Biden backs Fed’s shift to monetary tightening to curb inflation

Investing

Joe Biden backed the Federal Reserve’s shift towards tighter monetary policy to fight inflation as the US president opened his first formal press conference in several months with a vow to rein in higher prices afflicting the economic recovery.

“Given the strength of our economy and the pace of recent price increases, it is appropriate, as Fed chairman [Jay] Powell has indicated, to recalibrate the support that is now necessary,” Biden said, adding that he supported the central bank’s independence.

Biden faced the media on Wednesday afternoon in a bid to sell his accomplishments and battle declining public approval ratings on the eve of the first anniversary of his inauguration.

His press conference at the White House came at a time when the president is facing several crises at home and abroad, including the lingering coronavirus pandemic, a sharp rise in consumer prices and the ongoing threat of Russian aggression in Ukraine.

“For all this progress, I know there’s a lot of frustration and fatigue in this country,” Biden acknowledged. For many, the enduring pandemic was “too much to bear”, the president said. But he added that the White House was doing its best to tackle the problem, rebutting accusations that his administration underestimated the surge of the Omicron variant.
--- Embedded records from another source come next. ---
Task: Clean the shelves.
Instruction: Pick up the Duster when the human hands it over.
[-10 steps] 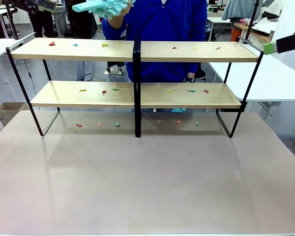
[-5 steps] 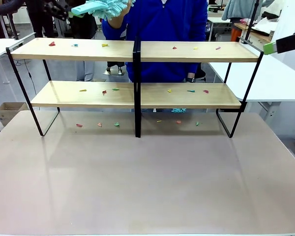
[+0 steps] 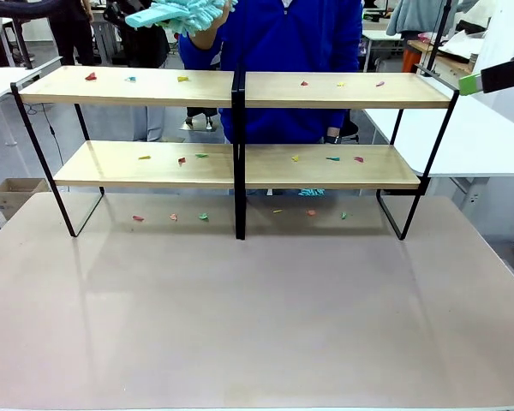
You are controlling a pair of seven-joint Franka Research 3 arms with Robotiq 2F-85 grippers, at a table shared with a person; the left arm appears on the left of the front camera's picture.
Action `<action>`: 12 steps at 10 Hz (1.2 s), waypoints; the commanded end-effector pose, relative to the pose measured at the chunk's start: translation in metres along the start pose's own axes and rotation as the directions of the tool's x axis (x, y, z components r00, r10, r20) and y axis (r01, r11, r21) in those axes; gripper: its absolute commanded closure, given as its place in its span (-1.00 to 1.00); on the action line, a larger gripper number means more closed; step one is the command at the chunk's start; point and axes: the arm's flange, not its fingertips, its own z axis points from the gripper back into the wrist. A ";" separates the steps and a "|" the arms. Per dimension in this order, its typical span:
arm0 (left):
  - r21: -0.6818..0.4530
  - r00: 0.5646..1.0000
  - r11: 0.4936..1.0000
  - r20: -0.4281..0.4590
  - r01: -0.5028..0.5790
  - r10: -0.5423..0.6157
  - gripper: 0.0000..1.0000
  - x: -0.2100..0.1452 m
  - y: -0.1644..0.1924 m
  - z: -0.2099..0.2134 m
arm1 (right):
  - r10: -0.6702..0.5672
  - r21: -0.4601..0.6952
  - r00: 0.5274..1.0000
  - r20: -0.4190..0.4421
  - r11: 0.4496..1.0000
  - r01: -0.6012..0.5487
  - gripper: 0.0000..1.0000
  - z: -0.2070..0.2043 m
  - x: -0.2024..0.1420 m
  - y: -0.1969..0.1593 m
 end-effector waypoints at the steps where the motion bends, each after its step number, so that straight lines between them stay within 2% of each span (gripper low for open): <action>1: 0.040 1.000 0.999 -0.025 0.003 -0.002 -1.00 -0.001 -0.003 0.002 | -0.003 0.007 1.000 0.002 1.000 0.003 -1.00 0.000 0.000 0.000; 2: 0.049 0.999 0.999 -0.049 0.006 -0.004 0.16 -0.003 -0.003 0.000 | -0.003 0.007 1.000 0.002 1.000 0.003 -1.00 0.000 0.000 0.000; 3: 0.055 0.999 0.998 -0.052 0.012 -0.009 0.16 -0.006 -0.002 0.000 | -0.003 0.007 1.000 0.002 1.000 0.003 -1.00 0.000 0.000 0.000; 4: 0.060 0.998 0.998 -0.061 0.015 -0.012 1.00 -0.008 -0.003 0.000 | -0.003 0.007 1.000 0.002 1.000 0.003 -1.00 0.000 0.000 0.000; 5: 0.062 0.998 0.998 -0.064 0.021 -0.017 0.28 -0.008 -0.005 0.000 | -0.003 0.007 1.000 0.002 1.000 0.003 -1.00 0.000 0.000 0.000; 6: 0.066 0.998 0.997 -0.065 0.026 -0.022 1.00 -0.009 -0.006 0.001 | -0.003 0.007 1.000 0.002 1.000 0.003 -1.00 0.000 0.000 0.000; 12: 0.072 0.996 0.996 -0.080 0.048 -0.042 1.00 -0.015 -0.010 0.001 | -0.003 0.007 1.000 0.002 1.000 0.003 -1.00 0.000 0.000 0.000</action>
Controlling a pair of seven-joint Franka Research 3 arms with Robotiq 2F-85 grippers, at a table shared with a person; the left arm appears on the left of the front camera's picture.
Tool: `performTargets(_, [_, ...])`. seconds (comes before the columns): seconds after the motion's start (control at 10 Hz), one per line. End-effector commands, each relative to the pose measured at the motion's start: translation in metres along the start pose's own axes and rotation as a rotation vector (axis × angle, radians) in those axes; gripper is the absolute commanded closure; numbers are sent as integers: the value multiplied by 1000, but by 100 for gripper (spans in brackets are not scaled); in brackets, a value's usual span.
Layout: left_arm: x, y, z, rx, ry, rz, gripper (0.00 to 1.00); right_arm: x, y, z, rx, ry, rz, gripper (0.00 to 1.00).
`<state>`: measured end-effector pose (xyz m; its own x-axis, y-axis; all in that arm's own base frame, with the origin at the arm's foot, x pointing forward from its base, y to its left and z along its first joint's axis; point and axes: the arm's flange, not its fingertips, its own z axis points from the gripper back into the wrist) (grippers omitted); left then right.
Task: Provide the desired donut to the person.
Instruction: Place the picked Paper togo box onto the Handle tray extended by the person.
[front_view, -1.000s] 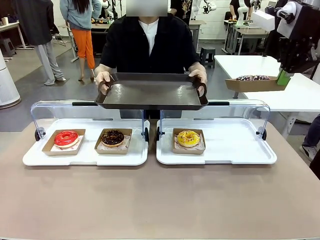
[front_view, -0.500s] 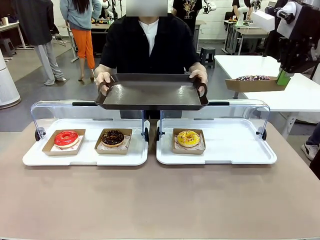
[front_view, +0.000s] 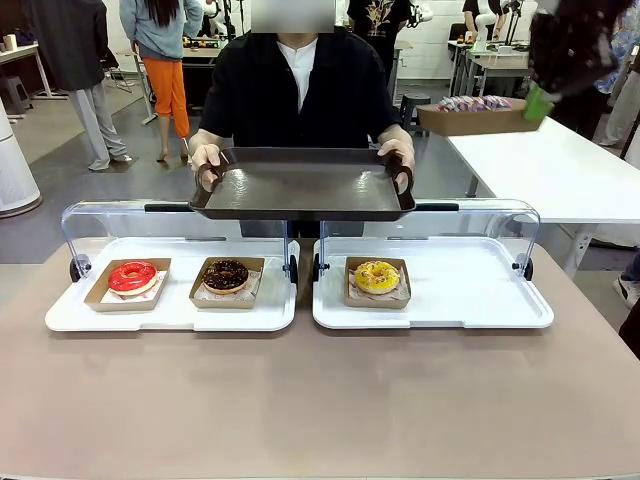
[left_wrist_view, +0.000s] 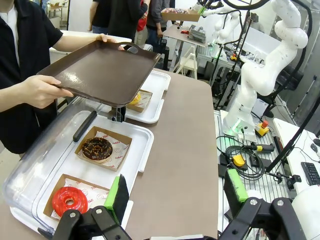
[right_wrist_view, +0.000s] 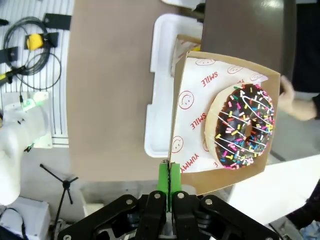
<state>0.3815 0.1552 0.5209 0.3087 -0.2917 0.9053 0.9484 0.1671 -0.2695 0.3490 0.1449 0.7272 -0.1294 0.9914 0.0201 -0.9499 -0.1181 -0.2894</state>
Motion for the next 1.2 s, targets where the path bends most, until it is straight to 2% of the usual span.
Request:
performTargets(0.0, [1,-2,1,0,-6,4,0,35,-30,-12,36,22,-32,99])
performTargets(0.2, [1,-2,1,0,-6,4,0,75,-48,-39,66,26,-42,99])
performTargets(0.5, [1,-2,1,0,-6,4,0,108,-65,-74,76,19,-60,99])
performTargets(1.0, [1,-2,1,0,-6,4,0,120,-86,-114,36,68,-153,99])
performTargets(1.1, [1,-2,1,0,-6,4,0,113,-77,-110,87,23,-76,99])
“Should we have done more testing earlier? Yes. We’re doing more now,” he said. “We’re not going back to lockdowns, we’re not going back to closing schools.”

On inflation, Biden pointed directly at the Fed as the agency with the most direct responsibility for tackling high prices. But he also said the White House’s economic plans, which are stalled in Congress, and a more aggressive approach to competition policy, would help rein in the problem.

“I’m confident we can get . . . big chunks of the Build Back Better signed into law,” he said of his $1.75tn spending package.

The latest Gallup polling shows 40 per cent of Americans approve of the job Biden is doing, with 56 per cent disapproving. That compares to a 38 per cent approval rating for Donald Trump one year into his presidency, and a 49 per cent approval for Barack Obama at the same point in his tenure.

Democrats fret that the low approval ratings could spell disaster for their party in this year’s midterms, when control of both the House of Representatives and the Senate will be up for grabs. Biden’s party at present controls both chambers of Congress by the slimmest of margins.

The press conference marks one of his first big appeals to the American public in 2022. The president’s State of the Union address has been scheduled for the relatively late date of March 1.

Biden started his presidency with broad public support, but his approval rating started slipping over the summer amid a chaotic withdrawal of troops from Afghanistan that tested the country’s alliances abroad and cast doubt in the eyes of many Americans.

More recently, the White House has struggled to project a strong handling of the economy, with rising petrol prices and record inflation. The latest official figures showed US consumer price growth rose at the fastest pace in almost 40 years in December.

At the same time, Biden’s legislative agenda has stalled on Capitol Hill, after the president and congressional leaders failed to shore up support for his Build Back Better social safety net package and voting rights legislation. Democrats’ voting rights ambitions are likely to fail at a crucial procedural hurdle on Wednesday evening.

Supporters argue Biden and the White House have failed to effectively sell their accomplishments to date, including a $1.9tn Covid relief bill and a sweeping $1.2tn infrastructure package.

Biden has held relatively few press conferences compared to his predecessors, according to data compiled by the American Presidency Project at the University of California Santa Barbara. One year into his four-year term, he has held nine press conferences, either alone or in a joint setting with other world leaders, according to UCSB. By comparison, Trump held 21 press conferences in his first year in office and Obama faced the press 27 times.